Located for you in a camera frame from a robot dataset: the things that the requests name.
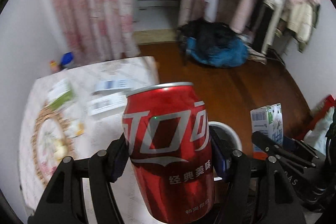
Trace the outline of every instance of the metal screw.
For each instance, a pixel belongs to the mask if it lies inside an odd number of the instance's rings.
[[[240,150],[233,150],[232,154],[233,156],[240,157],[243,153]]]
[[[99,157],[104,157],[106,154],[107,154],[106,150],[99,150],[97,153]]]
[[[69,156],[67,156],[67,157],[65,157],[64,159],[63,159],[63,162],[65,163],[65,164],[67,164],[68,162],[70,162],[71,161],[71,157],[69,157]]]
[[[271,163],[276,163],[277,159],[274,156],[270,156],[268,157],[268,161],[270,161]]]

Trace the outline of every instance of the red soda can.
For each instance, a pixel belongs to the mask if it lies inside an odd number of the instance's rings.
[[[123,128],[149,213],[169,224],[193,222],[214,203],[207,112],[192,83],[127,94]]]

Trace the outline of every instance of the wooden floor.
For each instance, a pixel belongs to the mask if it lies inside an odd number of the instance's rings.
[[[154,56],[161,83],[189,81],[205,102],[209,121],[223,122],[239,135],[251,155],[250,110],[281,103],[283,130],[295,136],[309,121],[309,108],[288,71],[277,61],[247,61],[237,68],[214,68],[189,61],[183,65],[177,43],[141,45],[142,56]]]

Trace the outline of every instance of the patterned tablecloth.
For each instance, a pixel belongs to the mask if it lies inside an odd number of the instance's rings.
[[[73,108],[50,112],[45,107],[48,91],[62,79],[68,79],[75,92]],[[66,138],[69,154],[75,160],[91,157],[106,149],[112,140],[122,134],[122,113],[102,119],[87,115],[87,103],[100,97],[93,95],[94,86],[101,80],[133,79],[135,88],[159,83],[156,64],[152,57],[138,57],[93,64],[62,71],[36,80],[21,125],[19,170],[22,193],[27,207],[36,209],[44,188],[55,170],[55,141],[69,130],[69,121],[81,120],[84,133],[76,138]],[[83,179],[85,206],[89,223],[96,223],[88,179]],[[158,223],[148,213],[133,169],[128,161],[122,177],[112,189],[125,223]]]

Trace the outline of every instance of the can rim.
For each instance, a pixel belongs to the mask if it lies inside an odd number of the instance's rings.
[[[171,88],[174,86],[183,86],[183,85],[188,85],[188,86],[193,86],[194,84],[191,82],[175,82],[175,83],[166,83],[166,84],[159,84],[159,85],[152,85],[152,86],[147,86],[145,88],[140,88],[137,90],[132,90],[126,93],[126,97],[129,97],[134,94],[142,93],[145,91],[150,91],[150,90],[158,90],[158,89],[163,89],[163,88]]]

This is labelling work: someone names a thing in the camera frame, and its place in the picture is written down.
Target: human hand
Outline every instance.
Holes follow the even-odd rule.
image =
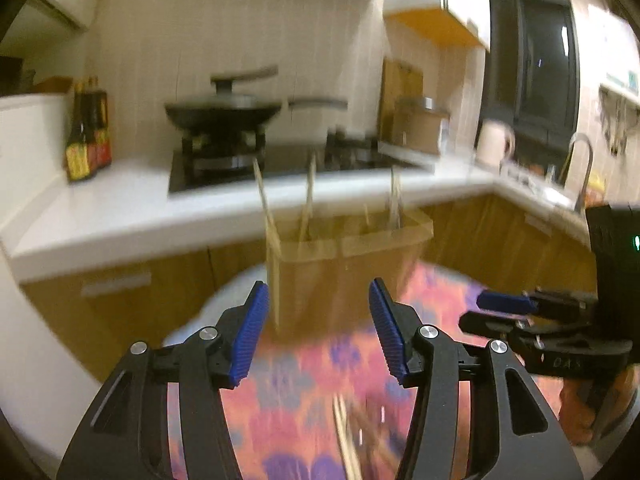
[[[593,439],[591,427],[596,418],[594,411],[578,397],[578,391],[584,381],[564,380],[560,392],[560,426],[569,442],[575,446],[588,444]],[[618,391],[618,400],[607,416],[610,424],[625,413],[638,388],[639,377],[635,368],[629,367],[616,377],[612,386]]]

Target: metal screw
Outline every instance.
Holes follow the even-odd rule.
[[[491,350],[497,354],[504,354],[507,351],[507,348],[508,347],[504,341],[500,341],[499,339],[491,341]]]
[[[204,341],[211,341],[218,337],[218,331],[212,326],[207,326],[200,330],[200,339],[204,339]]]
[[[423,325],[420,327],[420,335],[425,339],[434,339],[438,336],[438,329],[431,325]]]
[[[138,341],[137,343],[133,343],[129,351],[133,355],[140,355],[146,352],[146,343],[144,341]]]

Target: kitchen sink
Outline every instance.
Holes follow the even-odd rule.
[[[574,209],[575,200],[557,190],[553,185],[543,182],[529,173],[519,171],[514,168],[509,168],[506,171],[506,175],[508,178],[511,178],[519,184],[522,184],[524,187],[527,187],[535,196],[540,197],[549,204],[567,210]]]

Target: frying pan
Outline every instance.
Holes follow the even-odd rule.
[[[215,93],[165,104],[164,109],[171,122],[188,135],[254,132],[273,118],[284,102],[234,93],[233,83],[255,81],[277,74],[278,67],[271,65],[252,72],[213,75],[211,84],[216,87]],[[292,97],[288,99],[288,104],[290,109],[317,106],[347,108],[344,99],[325,96]]]

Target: sauce bottle
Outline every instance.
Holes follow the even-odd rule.
[[[111,164],[107,92],[98,88],[97,77],[89,78],[87,95],[90,123],[96,142],[98,168],[106,168]]]
[[[87,98],[84,85],[76,84],[71,133],[66,140],[66,176],[69,182],[87,180],[98,170],[95,137],[87,120]]]

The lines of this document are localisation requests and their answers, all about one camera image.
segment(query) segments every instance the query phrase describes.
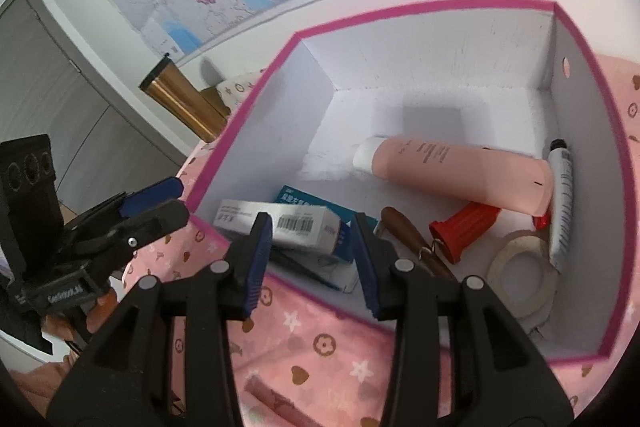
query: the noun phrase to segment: white wall
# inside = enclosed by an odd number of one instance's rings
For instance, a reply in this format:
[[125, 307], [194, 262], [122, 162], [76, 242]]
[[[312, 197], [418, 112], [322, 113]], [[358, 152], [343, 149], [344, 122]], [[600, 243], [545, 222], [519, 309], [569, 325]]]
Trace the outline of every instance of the white wall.
[[[223, 76], [258, 71], [266, 67], [297, 30], [337, 18], [383, 7], [425, 0], [319, 0], [284, 12], [193, 57], [181, 70], [205, 86], [200, 63], [210, 60]], [[607, 55], [640, 62], [640, 0], [557, 0], [583, 31], [592, 48]]]
[[149, 124], [188, 155], [198, 142], [196, 136], [138, 89], [159, 57], [117, 8], [109, 0], [43, 1], [98, 73]]

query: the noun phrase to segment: gray door
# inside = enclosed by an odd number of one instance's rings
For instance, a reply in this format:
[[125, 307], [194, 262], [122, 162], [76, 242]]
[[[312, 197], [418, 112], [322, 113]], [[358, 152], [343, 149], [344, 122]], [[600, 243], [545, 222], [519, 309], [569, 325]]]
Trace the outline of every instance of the gray door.
[[28, 1], [13, 0], [0, 14], [0, 141], [40, 133], [58, 199], [76, 213], [178, 170], [82, 76]]
[[27, 1], [14, 0], [0, 16], [0, 141], [49, 134], [59, 184], [107, 107]]

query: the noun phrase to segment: blue medicine box
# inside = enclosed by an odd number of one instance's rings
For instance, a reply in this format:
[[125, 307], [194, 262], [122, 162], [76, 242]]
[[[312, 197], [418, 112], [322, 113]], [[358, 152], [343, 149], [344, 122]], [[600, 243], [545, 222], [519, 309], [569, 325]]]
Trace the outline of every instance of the blue medicine box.
[[[334, 255], [351, 263], [353, 261], [353, 255], [351, 254], [350, 241], [351, 241], [351, 220], [353, 219], [356, 210], [345, 208], [339, 204], [332, 203], [331, 201], [323, 200], [312, 194], [307, 194], [297, 188], [284, 185], [280, 190], [280, 193], [273, 201], [274, 203], [289, 203], [289, 204], [317, 204], [320, 206], [326, 206], [329, 210], [337, 214], [340, 217], [340, 233], [338, 234], [338, 243], [335, 246]], [[367, 224], [371, 227], [371, 230], [375, 229], [378, 224], [378, 220], [373, 217], [367, 216]]]

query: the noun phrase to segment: pink storage box
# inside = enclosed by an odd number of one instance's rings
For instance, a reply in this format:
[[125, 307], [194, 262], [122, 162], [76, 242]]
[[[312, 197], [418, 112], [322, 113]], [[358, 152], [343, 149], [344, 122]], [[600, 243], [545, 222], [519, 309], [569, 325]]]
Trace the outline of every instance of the pink storage box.
[[[296, 33], [216, 143], [188, 207], [211, 223], [221, 200], [272, 201], [287, 184], [371, 216], [394, 206], [428, 238], [431, 221], [465, 203], [351, 166], [364, 139], [396, 134], [539, 158], [551, 140], [566, 140], [574, 157], [570, 253], [550, 310], [522, 324], [527, 331], [540, 326], [531, 338], [552, 364], [608, 357], [635, 257], [634, 178], [609, 87], [584, 37], [554, 2], [427, 2]], [[503, 211], [453, 272], [460, 280], [485, 277], [515, 230], [533, 230], [530, 216]], [[510, 286], [532, 290], [540, 277], [527, 263], [505, 274]], [[340, 313], [373, 321], [361, 291], [343, 295], [311, 281], [289, 282]]]

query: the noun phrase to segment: wooden handle
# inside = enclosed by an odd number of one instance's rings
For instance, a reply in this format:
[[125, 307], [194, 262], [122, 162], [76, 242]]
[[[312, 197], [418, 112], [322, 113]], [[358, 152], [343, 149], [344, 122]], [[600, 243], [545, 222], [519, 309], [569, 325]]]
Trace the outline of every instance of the wooden handle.
[[422, 248], [429, 248], [429, 243], [422, 237], [422, 234], [415, 228], [415, 225], [402, 212], [392, 206], [386, 206], [380, 212], [380, 220], [385, 228], [409, 250], [420, 257], [420, 260], [429, 269], [434, 277], [456, 281], [449, 267], [435, 254], [424, 251], [420, 255]]
[[418, 232], [414, 224], [409, 221], [409, 218], [394, 207], [386, 206], [383, 208], [382, 212], [380, 212], [380, 219], [386, 229], [416, 255], [419, 255], [420, 249], [429, 247], [429, 243]]

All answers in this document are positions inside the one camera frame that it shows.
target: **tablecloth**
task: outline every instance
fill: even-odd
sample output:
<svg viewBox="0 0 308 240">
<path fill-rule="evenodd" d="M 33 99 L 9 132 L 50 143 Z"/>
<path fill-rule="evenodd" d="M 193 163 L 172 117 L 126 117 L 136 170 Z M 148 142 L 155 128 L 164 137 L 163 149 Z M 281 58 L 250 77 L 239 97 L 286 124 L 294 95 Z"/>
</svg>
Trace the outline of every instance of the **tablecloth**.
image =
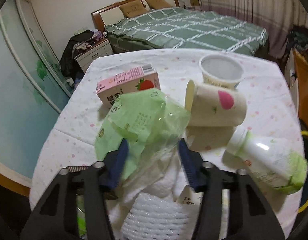
<svg viewBox="0 0 308 240">
<path fill-rule="evenodd" d="M 43 145 L 32 180 L 29 196 L 31 208 L 34 208 L 62 167 L 90 165 L 97 160 L 94 140 L 107 113 L 96 95 L 98 81 L 128 70 L 130 62 L 151 63 L 158 71 L 161 90 L 184 105 L 188 80 L 202 82 L 198 61 L 211 53 L 220 52 L 157 49 L 116 54 L 93 61 Z M 245 95 L 248 105 L 243 125 L 257 135 L 286 138 L 296 151 L 303 154 L 295 107 L 278 66 L 255 57 L 235 53 L 227 55 L 238 60 L 246 74 L 237 87 Z M 228 128 L 189 128 L 187 133 L 193 138 L 192 149 L 199 151 L 205 161 L 229 171 L 242 167 L 236 158 L 224 154 L 224 140 L 230 137 Z M 179 185 L 180 192 L 186 181 L 183 172 L 180 172 L 179 177 L 183 177 Z M 301 190 L 286 196 L 266 185 L 259 186 L 287 237 L 297 215 Z"/>
</svg>

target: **strawberry milk box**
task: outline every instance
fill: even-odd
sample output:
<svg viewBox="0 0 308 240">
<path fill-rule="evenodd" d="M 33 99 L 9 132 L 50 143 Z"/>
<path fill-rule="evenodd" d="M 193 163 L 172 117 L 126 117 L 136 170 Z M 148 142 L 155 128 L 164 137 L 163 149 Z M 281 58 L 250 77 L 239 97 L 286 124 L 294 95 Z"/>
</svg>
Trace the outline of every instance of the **strawberry milk box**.
<svg viewBox="0 0 308 240">
<path fill-rule="evenodd" d="M 161 89 L 157 71 L 151 64 L 145 64 L 98 82 L 96 93 L 103 104 L 111 108 L 119 95 L 149 88 Z"/>
</svg>

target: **pink petal print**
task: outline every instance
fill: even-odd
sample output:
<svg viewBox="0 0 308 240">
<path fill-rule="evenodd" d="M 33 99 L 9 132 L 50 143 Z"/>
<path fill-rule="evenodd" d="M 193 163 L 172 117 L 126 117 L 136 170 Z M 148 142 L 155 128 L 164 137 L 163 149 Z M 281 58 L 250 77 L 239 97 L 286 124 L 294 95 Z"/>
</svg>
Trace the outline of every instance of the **pink petal print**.
<svg viewBox="0 0 308 240">
<path fill-rule="evenodd" d="M 229 93 L 218 90 L 218 97 L 223 109 L 229 110 L 234 106 L 234 99 Z"/>
</svg>

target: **brown pillow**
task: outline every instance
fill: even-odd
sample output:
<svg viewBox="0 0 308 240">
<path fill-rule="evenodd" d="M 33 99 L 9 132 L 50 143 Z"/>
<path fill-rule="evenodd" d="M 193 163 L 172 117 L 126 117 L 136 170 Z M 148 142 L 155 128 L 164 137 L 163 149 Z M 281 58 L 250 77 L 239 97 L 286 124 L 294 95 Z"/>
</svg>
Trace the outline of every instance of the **brown pillow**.
<svg viewBox="0 0 308 240">
<path fill-rule="evenodd" d="M 143 7 L 140 0 L 123 4 L 119 8 L 121 9 L 124 17 L 127 18 L 133 18 L 149 12 Z"/>
<path fill-rule="evenodd" d="M 172 7 L 172 5 L 165 0 L 145 0 L 145 1 L 148 3 L 151 9 L 155 10 Z"/>
</svg>

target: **bottle cap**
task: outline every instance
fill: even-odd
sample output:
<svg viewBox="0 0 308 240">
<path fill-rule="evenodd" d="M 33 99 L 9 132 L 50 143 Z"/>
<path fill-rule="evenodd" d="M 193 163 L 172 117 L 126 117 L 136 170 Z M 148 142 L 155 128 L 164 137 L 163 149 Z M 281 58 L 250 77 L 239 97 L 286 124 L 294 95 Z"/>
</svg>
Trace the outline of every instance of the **bottle cap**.
<svg viewBox="0 0 308 240">
<path fill-rule="evenodd" d="M 232 155 L 236 155 L 238 150 L 243 145 L 248 130 L 243 126 L 237 126 L 233 136 L 227 144 L 226 151 Z"/>
</svg>

WHAT YOU HAVE TO DO. Collect the lines of the records that include the string "segment".

OUTPUT FOR THIS TASK.
segment(query) segments every instance the query phrase describes.
query: the noun phrase to segment: white wall
query: the noun phrase to segment: gray door
query: the noun phrase to segment: blue medicine box
query: the noun phrase to segment: pink storage box
query: the noun phrase to segment: wooden handle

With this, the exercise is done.